▸ **Required work**: From the data that follows, copy every line holding the string "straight".
Entries supplied START
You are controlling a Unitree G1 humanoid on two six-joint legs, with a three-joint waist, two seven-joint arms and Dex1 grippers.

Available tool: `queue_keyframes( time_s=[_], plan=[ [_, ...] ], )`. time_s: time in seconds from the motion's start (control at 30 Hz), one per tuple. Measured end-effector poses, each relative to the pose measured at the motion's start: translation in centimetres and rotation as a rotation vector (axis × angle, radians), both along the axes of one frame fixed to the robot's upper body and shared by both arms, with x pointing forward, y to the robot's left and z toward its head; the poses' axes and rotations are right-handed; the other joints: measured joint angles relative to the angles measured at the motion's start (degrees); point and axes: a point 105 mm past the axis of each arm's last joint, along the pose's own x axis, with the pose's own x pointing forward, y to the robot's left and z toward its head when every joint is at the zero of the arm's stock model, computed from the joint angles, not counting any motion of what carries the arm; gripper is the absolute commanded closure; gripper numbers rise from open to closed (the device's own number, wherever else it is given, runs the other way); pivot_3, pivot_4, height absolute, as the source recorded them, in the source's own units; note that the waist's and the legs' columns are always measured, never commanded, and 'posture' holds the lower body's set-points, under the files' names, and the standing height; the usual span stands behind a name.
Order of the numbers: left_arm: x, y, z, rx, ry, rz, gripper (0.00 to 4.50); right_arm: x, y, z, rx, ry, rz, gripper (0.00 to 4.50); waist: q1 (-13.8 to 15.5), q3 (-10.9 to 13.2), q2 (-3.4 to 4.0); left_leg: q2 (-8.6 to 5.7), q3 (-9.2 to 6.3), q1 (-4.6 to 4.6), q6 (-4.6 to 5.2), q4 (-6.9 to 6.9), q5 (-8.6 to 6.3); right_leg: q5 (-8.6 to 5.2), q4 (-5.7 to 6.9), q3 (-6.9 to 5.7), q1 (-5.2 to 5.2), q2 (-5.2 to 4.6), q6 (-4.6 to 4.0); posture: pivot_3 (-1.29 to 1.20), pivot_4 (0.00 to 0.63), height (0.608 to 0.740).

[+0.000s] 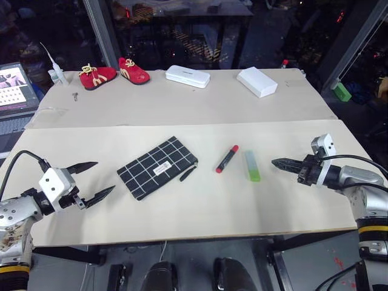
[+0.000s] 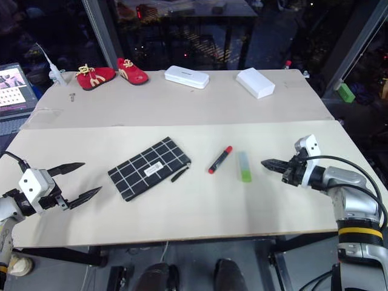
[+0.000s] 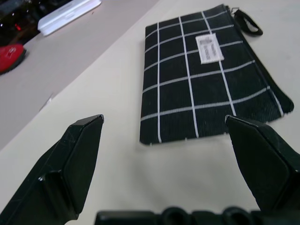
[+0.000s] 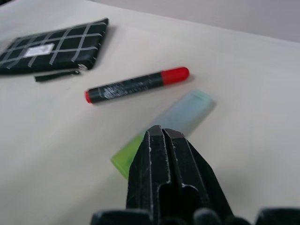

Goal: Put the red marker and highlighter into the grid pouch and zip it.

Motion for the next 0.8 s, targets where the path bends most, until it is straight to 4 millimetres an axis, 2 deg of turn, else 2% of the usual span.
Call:
queue_keyframes(
  time_s=[0.1,0.17,0.23,0.3,0.37,0.4,0.47,0.6,0.67,0.8],
  plan=[
    [-0.3,-0.5,-0.6,0.078,0.013,-0.051,0.0,0.7,3.3,0.5,0.033,-0.025,0.084,4.44,-0.7,0.0,0.04,0.02,0.05,0.08,-0.01,0.0,0.01,0.02,0.06,0.05,-0.01,0.04,-0.03,0.0,0.15,0.74],
    [-0.4,-1.0,-0.9,0.153,0.01,-0.1,0.0,2.1,7.6,2.0,0.076,-0.078,0.155,4.44,-1.4,0.1,0.08,0.03,0.05,0.14,-0.06,0.0,0.04,0.04,0.18,0.08,-0.04,0.05,-0.06,0.0,0.15,0.74],
    [-0.4,-1.7,-1.1,0.211,-0.011,-0.148,0.0,2.6,11.4,3.4,0.07,-0.129,0.237,4.44,-1.4,0.1,0.11,0.04,0.03,0.13,-0.07,0.0,0.05,0.02,0.29,0.04,-0.07,0.04,-0.08,0.0,0.15,0.74],
    [-0.4,-2.0,-1.4,0.249,-0.028,-0.172,0.0,2.9,14.1,3.9,0.027,-0.162,0.29,4.44,-1.1,0.1,0.11,0.02,0.03,0.02,-0.09,0.0,0.04,0.0,0.48,0.0,-0.23,0.01,-0.06,0.0,0.15,0.74],
    [-0.2,-2.2,-1.6,0.268,-0.042,-0.185,0.0,2.8,16.4,3.7,-0.001,-0.17,0.335,4.44,-0.6,0.1,0.11,-0.03,0.07,-0.27,-0.11,0.0,0.04,-0.02,0.65,0.01,-0.61,-0.05,-0.03,0.0,0.15,0.74],
    [-0.1,-2.3,-1.5,0.281,-0.06,-0.191,0.0,2.8,18.1,3.1,-0.031,-0.159,0.364,4.44,-0.4,0.1,0.11,-0.03,0.13,-0.44,-0.19,0.01,0.09,-0.02,0.75,0.0,-0.76,-0.01,-0.04,0.0,0.15,0.74],
    [0.2,-2.5,-1.2,0.295,-0.092,-0.201,0.0,2.7,20.0,1.8,-0.08,-0.136,0.386,4.44,-0.1,0.1,0.11,-0.06,0.33,-0.61,-0.27,0.02,0.15,-0.01,0.82,-0.09,-0.86,0.0,-0.04,0.0,0.15,0.74],
    [0.5,-3.0,-1.2,0.302,-0.121,-0.216,0.0,4.4,22.8,-0.1,-0.202,-0.12,0.329,4.44,-0.1,0.1,0.13,-0.08,0.42,-0.62,-0.3,0.06,0.17,-0.01,0.75,-0.1,-0.87,0.0,-0.05,0.0,0.15,0.74],
    [0.4,-2.7,-1.5,0.298,-0.116,-0.207,0.0,5.5,23.3,-0.3,-0.249,-0.142,0.285,4.44,-0.1,0.1,0.13,-0.06,0.41,-0.59,-0.32,0.06,0.18,-0.01,0.73,-0.12,-0.87,0.03,-0.06,0.0,0.15,0.74],
    [0.4,-2.7,-1.6,0.294,-0.113,-0.202,0.0,6.4,23.4,-0.9,-0.299,-0.159,0.262,4.44,-0.2,0.1,0.13,-0.05,0.4,-0.6,-0.34,0.06,0.19,-0.01,0.76,-0.14,-0.87,0.07,-0.06,0.0,0.15,0.74]
  ],
)
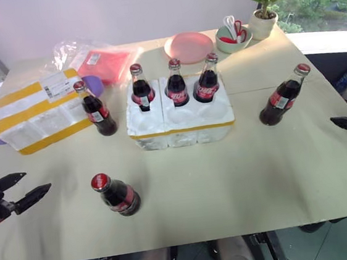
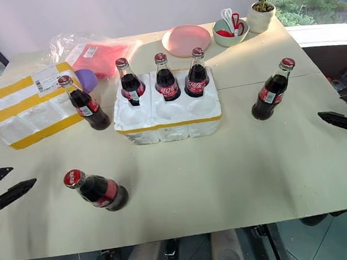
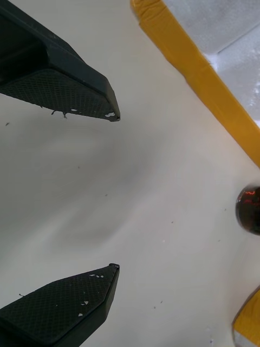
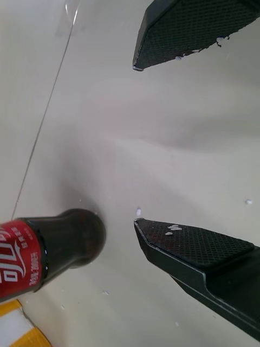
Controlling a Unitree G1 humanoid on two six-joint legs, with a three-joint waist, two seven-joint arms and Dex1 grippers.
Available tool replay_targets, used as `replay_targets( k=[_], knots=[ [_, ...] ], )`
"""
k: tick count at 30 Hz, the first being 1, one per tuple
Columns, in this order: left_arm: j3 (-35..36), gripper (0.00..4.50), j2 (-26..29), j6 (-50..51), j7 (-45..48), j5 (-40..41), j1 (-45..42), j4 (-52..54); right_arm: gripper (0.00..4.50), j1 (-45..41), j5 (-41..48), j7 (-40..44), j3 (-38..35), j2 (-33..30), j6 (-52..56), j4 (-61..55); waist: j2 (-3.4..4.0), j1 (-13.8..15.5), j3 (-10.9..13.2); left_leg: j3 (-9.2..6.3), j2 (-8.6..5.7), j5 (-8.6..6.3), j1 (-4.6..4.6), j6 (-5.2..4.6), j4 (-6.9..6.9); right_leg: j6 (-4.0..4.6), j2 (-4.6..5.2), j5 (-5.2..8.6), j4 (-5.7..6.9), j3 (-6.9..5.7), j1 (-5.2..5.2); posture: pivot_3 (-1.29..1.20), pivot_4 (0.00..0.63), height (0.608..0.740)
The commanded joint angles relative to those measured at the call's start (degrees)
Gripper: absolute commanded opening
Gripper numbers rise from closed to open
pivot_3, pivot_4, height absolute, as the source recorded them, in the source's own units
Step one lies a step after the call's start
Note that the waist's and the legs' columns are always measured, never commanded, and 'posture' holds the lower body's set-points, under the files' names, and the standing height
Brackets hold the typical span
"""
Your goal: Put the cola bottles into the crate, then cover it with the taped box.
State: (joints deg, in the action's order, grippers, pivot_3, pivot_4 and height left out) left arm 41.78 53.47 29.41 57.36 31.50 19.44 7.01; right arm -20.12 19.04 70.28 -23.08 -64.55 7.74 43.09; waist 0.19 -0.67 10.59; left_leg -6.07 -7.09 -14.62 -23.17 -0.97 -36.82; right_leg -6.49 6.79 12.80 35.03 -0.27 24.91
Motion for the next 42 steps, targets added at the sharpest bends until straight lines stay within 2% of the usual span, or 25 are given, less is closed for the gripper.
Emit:
replay_targets(
  k=[1, 8, 11, 14, 18, 22, 26, 29, 32, 37, 42],
  knots=[
    [1.0, 4.39, 0.2, -1.8, 0.0, -1.1, -0.2, 1.4, 4.5, -0.3, 0.4, -0.5, -1.1, -0.4, -0.8, -0.4, 0.0, 0.0, 0.0, 0.0, 0.0, 0.0, 0.0, 0.0, 0.0, 0.0, 0.0, 0.0, 0.0, 0.0, 0.0, 0.0, 0.15, 0.74],
    [0.9, 4.39, -0.1, 0.6, -2.1, 0.5, -4.6, -0.8, 4.5, 3.4, 1.9, -0.6, -3.2, -0.8, 0.4, -0.9, 0.0, 0.1, 0.0, 0.0, -0.01, 0.0, -0.01, 0.0, -0.03, -0.01, -0.01, -0.01, 0.01, 0.0, 0.0, 0.0, 0.15, 0.74],
    [0.3, 4.39, 0.2, 1.5, -2.2, 1.9, -8.8, -1.8, 4.5, 4.6, 3.4, 2.2, -4.6, -2.9, 2.3, -3.3, 0.02, 0.1, 0.0, -0.02, -0.01, 0.0, 0.0, 0.0, -0.11, -0.02, -0.03, -0.01, 0.09, -0.02, -0.02, 0.0, 0.15, 0.74],
    [-1.4, 4.39, 0.3, 2.6, -3.7, 2.3, -13.3, -3.0, 4.5, 2.2, 4.7, 2.8, -5.9, -5.9, 5.1, -4.8, 0.22, 0.0, 0.1, 0.0, -0.02, 0.0, 0.0, 0.0, -0.24, 0.0, -0.02, -0.05, 0.14, -0.01, -0.04, 0.0, 0.15, 0.74],
    [-7.3, 4.39, 0.9, 2.8, -2.3, 2.4, -20.7, -4.5, 4.5, -1.9, 8.9, 7.7, -7.0, -11.0, 11.7, -11.5, 0.51, -0.1, 0.1, 0.06, -0.01, 0.01, 0.03, 0.0, -0.28, -0.08, -0.03, -0.13, 0.21, 0.01, -0.03, 0.0, 0.15, 0.74],
    [-16.6, 4.39, -0.9, 1.1, -2.9, -0.3, -32.4, -10.1, 4.5, -9.4, 14.5, 10.0, -4.1, -13.0, 20.1, -21.0, 0.46, 0.0, 0.1, -0.01, 0.04, 0.02, 0.04, 0.03, -0.28, -0.18, -0.1, -0.2, 0.29, -0.04, 0.0, 0.0, 0.15, 0.74],
    [-22.0, 4.39, -3.6, -1.2, -3.1, -2.9, -39.6, -15.4, 4.5, -16.2, 19.9, 10.1, -1.4, -11.8, 27.1, -29.3, 0.4, -0.1, 0.1, 0.02, -0.01, 0.04, -0.02, 0.05, -0.31, -0.22, -0.05, -0.23, 0.25, -0.02, 0.02, 0.0, 0.15, 0.74],
    [-26.4, 4.39, -6.5, -4.5, -3.1, -5.7, -44.8, -20.2, 4.5, -22.6, 25.6, 7.9, 1.1, -9.1, 33.0, -37.0, 0.4, 0.0, 0.1, 0.03, -0.02, 0.01, -0.13, 0.0, -0.3, -0.33, -0.05, -0.29, 0.22, -0.01, 0.17, 0.0, 0.15, 0.74],
    [-28.5, 4.39, -9.3, -7.4, -4.8, -8.1, -49.2, -24.5, 4.5, -25.3, 28.4, 5.1, 1.8, -6.0, 36.0, -41.3, 0.29, 0.3, 0.2, 0.01, -0.02, 0.03, -0.27, -0.01, -0.29, -0.33, -0.05, -0.31, 0.27, -0.02, 0.35, 0.0, 0.15, 0.74],
    [-31.4, 4.39, -13.8, -12.6, -7.5, -12.0, -54.9, -30.9, 4.5, -24.5, 31.9, 1.8, 2.5, -1.6, 38.9, -49.8, 0.25, 1.3, 0.2, 0.02, -0.08, 0.06, -0.31, 0.03, -0.34, -0.36, -0.01, -0.33, 0.23, -0.02, 0.34, 0.0, 0.15, 0.74],
    [-33.0, 4.39, -15.7, -16.0, -7.6, -14.4, -56.9, -34.6, 4.5, -23.9, 33.3, 0.7, 3.0, -0.6, 39.8, -53.1, 0.24, 1.4, 0.2, 0.03, -0.1, 0.11, -0.32, 0.09, -0.37, -0.38, -0.01, -0.35, 0.24, -0.01, 0.34, 0.0, 0.15, 0.74]
  ],
)
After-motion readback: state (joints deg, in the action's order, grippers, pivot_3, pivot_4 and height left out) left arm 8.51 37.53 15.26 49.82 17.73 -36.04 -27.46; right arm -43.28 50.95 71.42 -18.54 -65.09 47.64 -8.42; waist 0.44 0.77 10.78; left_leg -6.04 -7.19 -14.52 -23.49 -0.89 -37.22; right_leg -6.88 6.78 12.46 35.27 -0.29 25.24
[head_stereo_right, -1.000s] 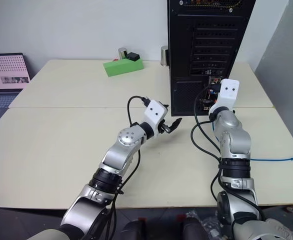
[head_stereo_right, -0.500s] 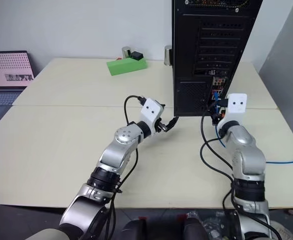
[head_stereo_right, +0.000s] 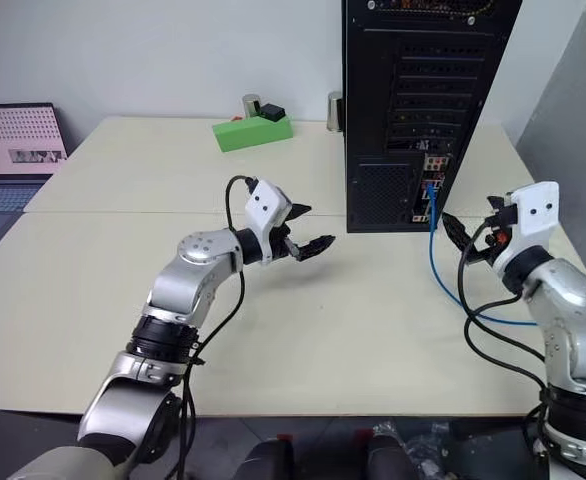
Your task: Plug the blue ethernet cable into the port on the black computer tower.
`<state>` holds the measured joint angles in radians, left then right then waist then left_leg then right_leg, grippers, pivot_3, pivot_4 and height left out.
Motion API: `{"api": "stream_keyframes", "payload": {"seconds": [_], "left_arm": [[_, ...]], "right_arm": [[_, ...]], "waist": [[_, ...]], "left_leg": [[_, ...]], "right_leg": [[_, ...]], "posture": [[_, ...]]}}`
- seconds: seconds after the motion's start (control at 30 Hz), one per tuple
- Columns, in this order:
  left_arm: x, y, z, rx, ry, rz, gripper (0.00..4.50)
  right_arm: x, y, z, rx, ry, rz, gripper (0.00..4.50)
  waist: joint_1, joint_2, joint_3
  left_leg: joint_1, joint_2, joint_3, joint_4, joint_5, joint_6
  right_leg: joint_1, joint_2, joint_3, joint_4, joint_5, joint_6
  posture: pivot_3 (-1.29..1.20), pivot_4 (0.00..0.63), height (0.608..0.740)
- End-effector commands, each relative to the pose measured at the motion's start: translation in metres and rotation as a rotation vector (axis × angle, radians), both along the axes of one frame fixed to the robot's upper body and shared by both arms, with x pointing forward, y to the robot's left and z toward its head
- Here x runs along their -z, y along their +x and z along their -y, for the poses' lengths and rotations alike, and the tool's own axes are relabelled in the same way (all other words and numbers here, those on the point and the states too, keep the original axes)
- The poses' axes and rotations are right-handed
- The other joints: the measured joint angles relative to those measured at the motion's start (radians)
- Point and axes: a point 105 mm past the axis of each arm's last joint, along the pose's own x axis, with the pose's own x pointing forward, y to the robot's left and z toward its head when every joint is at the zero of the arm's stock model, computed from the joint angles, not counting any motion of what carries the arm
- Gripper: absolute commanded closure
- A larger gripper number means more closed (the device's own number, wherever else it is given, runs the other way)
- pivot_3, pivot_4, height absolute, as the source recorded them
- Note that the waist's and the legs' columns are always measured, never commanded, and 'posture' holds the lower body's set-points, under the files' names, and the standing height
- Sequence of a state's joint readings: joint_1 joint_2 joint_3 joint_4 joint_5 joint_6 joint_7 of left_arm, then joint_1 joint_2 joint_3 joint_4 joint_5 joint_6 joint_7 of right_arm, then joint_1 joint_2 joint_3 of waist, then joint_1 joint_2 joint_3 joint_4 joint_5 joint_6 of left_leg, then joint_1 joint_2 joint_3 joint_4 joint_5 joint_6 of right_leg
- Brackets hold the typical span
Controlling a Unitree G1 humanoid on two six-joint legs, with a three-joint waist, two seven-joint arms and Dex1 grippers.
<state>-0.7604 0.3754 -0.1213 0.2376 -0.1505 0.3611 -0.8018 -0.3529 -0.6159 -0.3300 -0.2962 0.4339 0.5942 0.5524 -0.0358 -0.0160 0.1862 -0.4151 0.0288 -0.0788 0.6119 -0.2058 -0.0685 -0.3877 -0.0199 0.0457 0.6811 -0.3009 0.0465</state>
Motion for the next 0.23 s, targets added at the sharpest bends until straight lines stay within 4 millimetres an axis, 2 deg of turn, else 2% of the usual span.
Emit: {"api": "stream_keyframes", "payload": {"seconds": [0.03, 0.23], "left_arm": [[-0.033, -0.012, -0.008, 0.078, -0.018, 0.099, 0.01], [-0.032, -0.025, -0.018, 0.143, -0.013, 0.063, 0.01]], "right_arm": [[-0.012, -0.019, -0.003, -0.149, -0.016, 0.018, 0.0], [-0.01, -0.021, -0.013, -0.213, -0.019, -0.005, 0.0]], "waist": [[0.003, 0.0, 0.0], [0.002, 0.0, 0.0]], "left_leg": [[0.0, 0.0, 0.0, 0.0, 0.0, 0.0], [0.0, 0.0, 0.0, 0.0, 0.0, 0.0]], "right_leg": [[0.0, 0.0, 0.0, 0.0, 0.0, 0.0], [0.0, 0.0, 0.0, 0.0, 0.0, 0.0]], "posture": [[0.0, 0.15, 0.74], [0.0, 0.15, 0.74]]}}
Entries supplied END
▸ **Your response**:
Motion for the next 0.8 s, targets where the path bends most, until it is straight to 4 millimetres an axis, 2 deg of turn, else 2% of the usual span.
Motion for the next 42 steps, targets added at the sharpest bends until straight lines stay within 2% of the usual span, or 25 are given, less is closed for the gripper.
Motion for the next 0.23 s, targets added at the sharpest bends until straight lines stay within 4 millimetres an axis, 2 deg of turn, else 2% of the usual span.

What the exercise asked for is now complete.